7. If You Order Rolls, Eat Them First
Good rule, I guess, but I don’t tend to order many rolls, and I’m not a fan at all of gunkan maki (battleship sushi). My ideal sushi platter has little pillows of rice with a fat slab of fish delicately placed atop them.
8. And On The 7th Day, He Did Not Eat Sushi
Ok, it was Bourdain himself that made that “no fish on Mondays” thing such a meme of the early 00’s. And yes, I suppose that if the fish isn’t fresh on Sunday/Monday, it should be avoided. Despite that, one of my favorite sushi places is a little buffet in Benton (oh yes, a buffet) and they do some of their most creative work on Sunday. This is the Bible Belt, and Sunday dinner is time to shine for local restaurants. Apply this rule on a case by case basis.
9. Beware of Freshwater Fish (Maybe)
Again, consider who is making your sushi and what the quality is. Case by case basis here, too.
10. Thou Shalt Avoid All-You-Can-Eat Sushi
Well, this one is just snobby. One of Little Rock’s best places for sushi is Tokyo House, a very high-quality place that also happens to be a buffet. The sushi is fresh, and the owners of Tokyo house also happen to own that buffet in Benton I mentioned earlier.

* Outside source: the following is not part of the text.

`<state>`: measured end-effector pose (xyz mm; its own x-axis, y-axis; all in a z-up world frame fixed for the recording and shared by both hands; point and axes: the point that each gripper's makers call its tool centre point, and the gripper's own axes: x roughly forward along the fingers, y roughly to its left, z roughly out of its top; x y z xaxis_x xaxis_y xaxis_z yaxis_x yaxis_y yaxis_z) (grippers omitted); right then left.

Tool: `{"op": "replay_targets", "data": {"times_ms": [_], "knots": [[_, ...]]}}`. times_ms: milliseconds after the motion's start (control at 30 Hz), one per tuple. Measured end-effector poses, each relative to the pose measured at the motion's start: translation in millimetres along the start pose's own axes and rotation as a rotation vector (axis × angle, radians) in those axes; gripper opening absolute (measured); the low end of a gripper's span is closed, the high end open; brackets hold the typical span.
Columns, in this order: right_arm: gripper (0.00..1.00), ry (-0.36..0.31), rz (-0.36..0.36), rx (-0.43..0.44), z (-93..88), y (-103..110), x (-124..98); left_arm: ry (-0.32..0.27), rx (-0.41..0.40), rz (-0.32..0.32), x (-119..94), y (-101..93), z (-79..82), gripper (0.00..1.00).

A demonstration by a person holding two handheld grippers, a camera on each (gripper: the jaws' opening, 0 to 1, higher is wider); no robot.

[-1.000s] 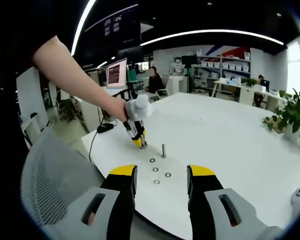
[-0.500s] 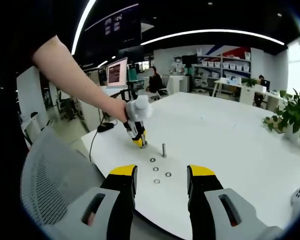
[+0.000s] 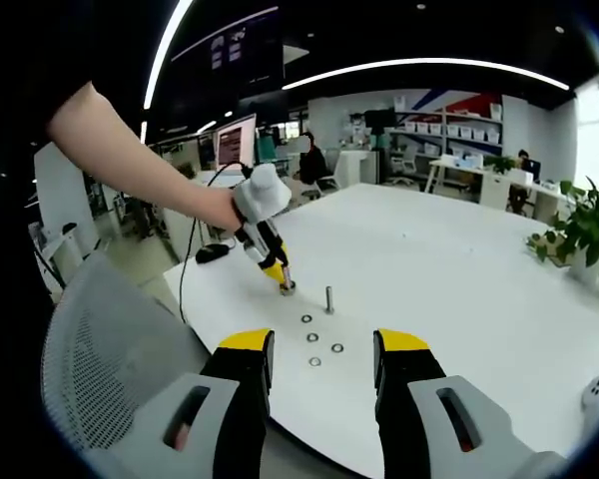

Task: Place the washer onto the threaded stud by aligning its center hole with the stud, sliding it down to the base, and recovering from edge contact or off-axis alignment until the washer reaches the visible bottom stop.

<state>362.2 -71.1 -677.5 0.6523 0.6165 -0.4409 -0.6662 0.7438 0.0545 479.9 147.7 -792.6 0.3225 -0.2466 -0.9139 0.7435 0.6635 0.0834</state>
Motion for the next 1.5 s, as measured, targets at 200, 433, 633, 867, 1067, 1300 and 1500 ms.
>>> {"op": "replay_targets", "data": {"times_ms": [200,433,633,867,1067,1300,1500], "knots": [[0.42,0.006,0.001,-0.002,-1.2,0.2,0.3,-0.054,-0.022,0.007,-14.1,-16.3,-11.3,0.3],[0.42,0.021,0.002,-0.005,-4.0,1.3,1.6,-0.147,-0.1,0.011,-28.5,-29.1,-14.4,0.32],[0.42,0.024,0.002,-0.006,-4.1,1.1,1.9,-0.252,-0.142,0.017,-46.1,-43.6,-10.4,0.33],[0.42,0.029,-0.008,-0.006,-5.3,-0.1,1.2,-0.395,-0.212,0.019,-74.3,-65.8,-2.1,0.33],[0.42,0.03,-0.013,-0.003,-5.6,-1.0,0.8,-0.444,-0.295,-0.008,-87.6,-83.4,-7.6,0.33],[0.42,0.057,0.012,-0.022,-9.6,4.2,4.7,-0.514,-0.34,-0.056,-101.7,-100.7,-5.6,0.36],[0.42,0.063,0.013,-0.047,-10.4,5.8,5.0,-0.587,-0.351,-0.044,-116.9,-102.1,2.3,0.35]]}}
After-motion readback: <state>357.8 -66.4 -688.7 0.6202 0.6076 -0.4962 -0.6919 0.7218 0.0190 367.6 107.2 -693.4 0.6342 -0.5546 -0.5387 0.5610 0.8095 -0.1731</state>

As a general rule, buffets are not great for sushi — but Tokyo House is a notable exception. I’ve eaten everything from tuna to salmon to octopus to oysters on the half shell there and it’s all been fresh and good.

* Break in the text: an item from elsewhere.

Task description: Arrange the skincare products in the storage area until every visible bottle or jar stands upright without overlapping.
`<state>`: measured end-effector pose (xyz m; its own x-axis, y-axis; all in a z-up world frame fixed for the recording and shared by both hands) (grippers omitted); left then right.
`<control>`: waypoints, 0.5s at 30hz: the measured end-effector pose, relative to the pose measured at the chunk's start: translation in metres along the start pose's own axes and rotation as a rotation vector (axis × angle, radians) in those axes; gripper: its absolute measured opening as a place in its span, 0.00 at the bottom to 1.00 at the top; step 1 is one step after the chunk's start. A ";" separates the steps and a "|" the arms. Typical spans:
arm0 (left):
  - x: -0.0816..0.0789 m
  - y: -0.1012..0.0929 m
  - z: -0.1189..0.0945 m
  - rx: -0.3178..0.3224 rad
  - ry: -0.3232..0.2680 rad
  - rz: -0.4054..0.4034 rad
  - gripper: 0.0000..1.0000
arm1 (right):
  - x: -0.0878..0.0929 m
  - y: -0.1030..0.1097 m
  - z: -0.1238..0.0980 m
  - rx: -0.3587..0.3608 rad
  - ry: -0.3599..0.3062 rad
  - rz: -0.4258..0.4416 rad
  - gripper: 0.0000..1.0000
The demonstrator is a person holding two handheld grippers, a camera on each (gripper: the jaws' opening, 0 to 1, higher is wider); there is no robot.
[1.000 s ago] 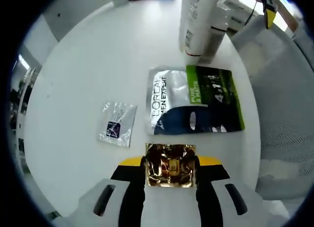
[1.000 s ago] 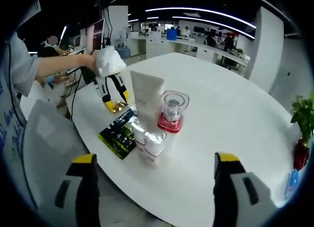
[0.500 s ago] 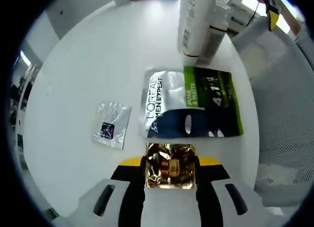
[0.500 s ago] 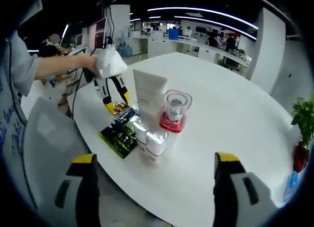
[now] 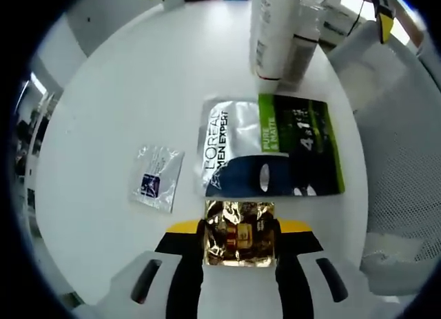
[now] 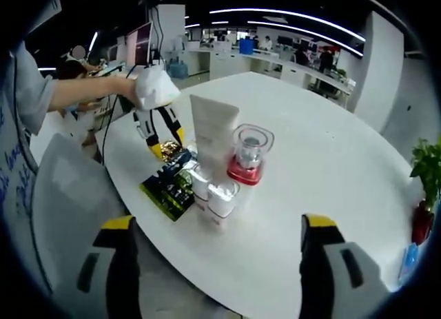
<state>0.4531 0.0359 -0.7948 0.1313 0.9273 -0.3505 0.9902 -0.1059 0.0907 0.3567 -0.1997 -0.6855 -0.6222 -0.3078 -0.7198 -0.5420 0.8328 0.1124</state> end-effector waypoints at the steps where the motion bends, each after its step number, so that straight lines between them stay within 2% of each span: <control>1: 0.000 0.000 0.000 -0.002 -0.002 -0.002 0.37 | 0.000 0.000 0.000 0.001 0.000 0.000 0.99; 9: -0.001 0.000 -0.001 -0.031 0.005 0.013 0.41 | 0.002 -0.001 -0.002 0.007 -0.001 0.001 0.99; 15: 0.001 -0.001 -0.003 -0.037 0.024 0.048 0.49 | 0.004 -0.001 -0.003 0.012 0.000 0.006 0.99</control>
<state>0.4524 0.0376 -0.7924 0.1770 0.9299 -0.3225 0.9803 -0.1374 0.1418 0.3526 -0.2037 -0.6865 -0.6256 -0.3029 -0.7190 -0.5317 0.8399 0.1088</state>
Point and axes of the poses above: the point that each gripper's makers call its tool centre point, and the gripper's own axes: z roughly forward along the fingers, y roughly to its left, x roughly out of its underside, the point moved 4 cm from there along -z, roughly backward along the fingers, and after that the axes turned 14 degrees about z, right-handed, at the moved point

11. Thou Shalt Not Covet Wasabi
Don’t mix wasabi in with your soy sauce is the gist of this one. And I’m going to break this EVERY. SINGLE. TIME. It’s too much of a pain to dab wasabi onto the fish itself, and a nice balance of heat and salt makes a nice dip. If the sushi already has a touch of the green stuff on it, don’t worry about mixing — but don’t be afraid to do so if you like it. Besides, here in Arkansas, I guarantee that 99% of places serving sushi aren’t serving real wasabi anyway, so let’s not get snooty about it.

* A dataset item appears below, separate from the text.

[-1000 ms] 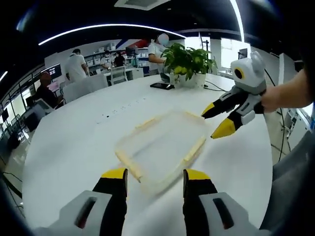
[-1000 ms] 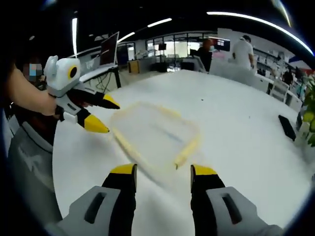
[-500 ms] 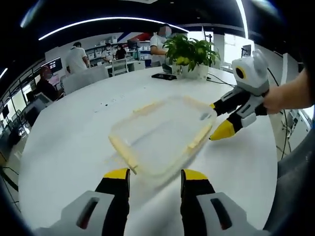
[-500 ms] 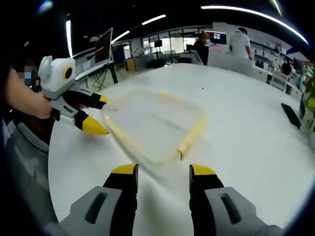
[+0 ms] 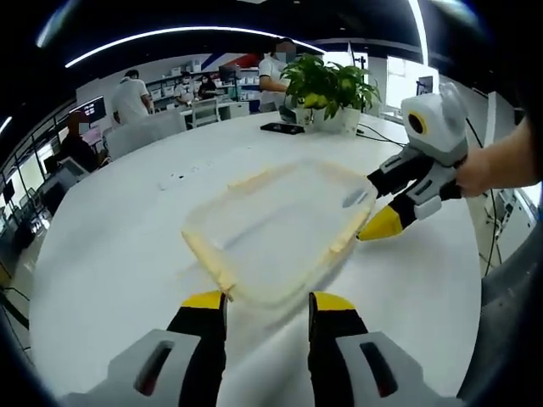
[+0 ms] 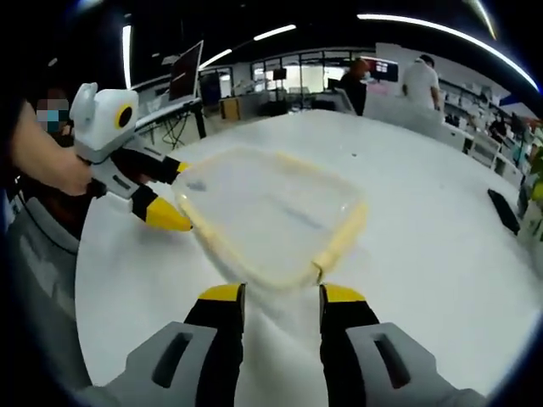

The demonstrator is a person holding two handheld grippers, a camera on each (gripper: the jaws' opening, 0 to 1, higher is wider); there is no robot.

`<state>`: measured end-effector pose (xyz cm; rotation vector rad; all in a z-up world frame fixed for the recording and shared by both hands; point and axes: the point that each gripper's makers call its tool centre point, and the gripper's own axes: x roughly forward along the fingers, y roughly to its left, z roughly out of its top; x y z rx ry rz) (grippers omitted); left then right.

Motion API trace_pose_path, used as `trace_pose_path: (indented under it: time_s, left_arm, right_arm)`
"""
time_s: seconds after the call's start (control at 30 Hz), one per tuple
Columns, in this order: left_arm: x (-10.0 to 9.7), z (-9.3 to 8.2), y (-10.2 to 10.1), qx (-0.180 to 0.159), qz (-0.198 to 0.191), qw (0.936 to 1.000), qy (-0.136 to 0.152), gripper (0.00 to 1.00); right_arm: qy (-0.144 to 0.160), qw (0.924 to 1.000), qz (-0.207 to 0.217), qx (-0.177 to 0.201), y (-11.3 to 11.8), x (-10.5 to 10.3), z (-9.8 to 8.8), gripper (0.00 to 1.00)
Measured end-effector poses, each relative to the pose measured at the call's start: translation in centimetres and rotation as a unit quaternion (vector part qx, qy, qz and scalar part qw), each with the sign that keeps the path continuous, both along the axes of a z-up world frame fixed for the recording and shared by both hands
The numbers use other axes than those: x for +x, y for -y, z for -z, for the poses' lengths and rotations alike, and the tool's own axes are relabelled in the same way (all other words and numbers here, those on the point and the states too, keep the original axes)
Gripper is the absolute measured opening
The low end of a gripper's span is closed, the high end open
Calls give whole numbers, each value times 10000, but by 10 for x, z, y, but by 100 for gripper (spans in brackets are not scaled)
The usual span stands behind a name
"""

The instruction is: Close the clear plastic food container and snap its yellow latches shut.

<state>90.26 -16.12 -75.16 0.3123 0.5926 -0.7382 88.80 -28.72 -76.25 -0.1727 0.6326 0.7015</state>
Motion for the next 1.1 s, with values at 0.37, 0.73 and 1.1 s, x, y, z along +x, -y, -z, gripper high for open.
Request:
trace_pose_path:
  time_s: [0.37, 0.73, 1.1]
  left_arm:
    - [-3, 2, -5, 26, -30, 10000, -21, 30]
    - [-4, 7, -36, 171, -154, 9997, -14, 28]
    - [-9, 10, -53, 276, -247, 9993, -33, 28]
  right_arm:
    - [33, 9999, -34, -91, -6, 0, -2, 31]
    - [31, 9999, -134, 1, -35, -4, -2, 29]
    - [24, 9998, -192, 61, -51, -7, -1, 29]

12. Ordering Take-Out Sushi is a Sin
Yeah, I prefer my rolls fresh. So other than the guilty pleasure of Kroger Sushi, I don’t ever get takeout. And I don’t think there’s anywhere in Central Arkansas that delivers sushi, so this is an easy one to obey.
Sushi is one of those foods that people get weird and holier-than-thou about if they like it and weird and grossed out about if they don’t. For me, I love it and so if it takes a few California rolls to get you acclimated and ready to try the good stuff, then so be it. Don’t worry about being gauche, because unless you’re planning on eating at Masa sometime soon, mixing a touch of wasabi into your soy isn’t going to hurt anybody. Mostly, just try a bunch of things, be adventurous, and most of all — enjoy yourself, it’s a delicious world out there.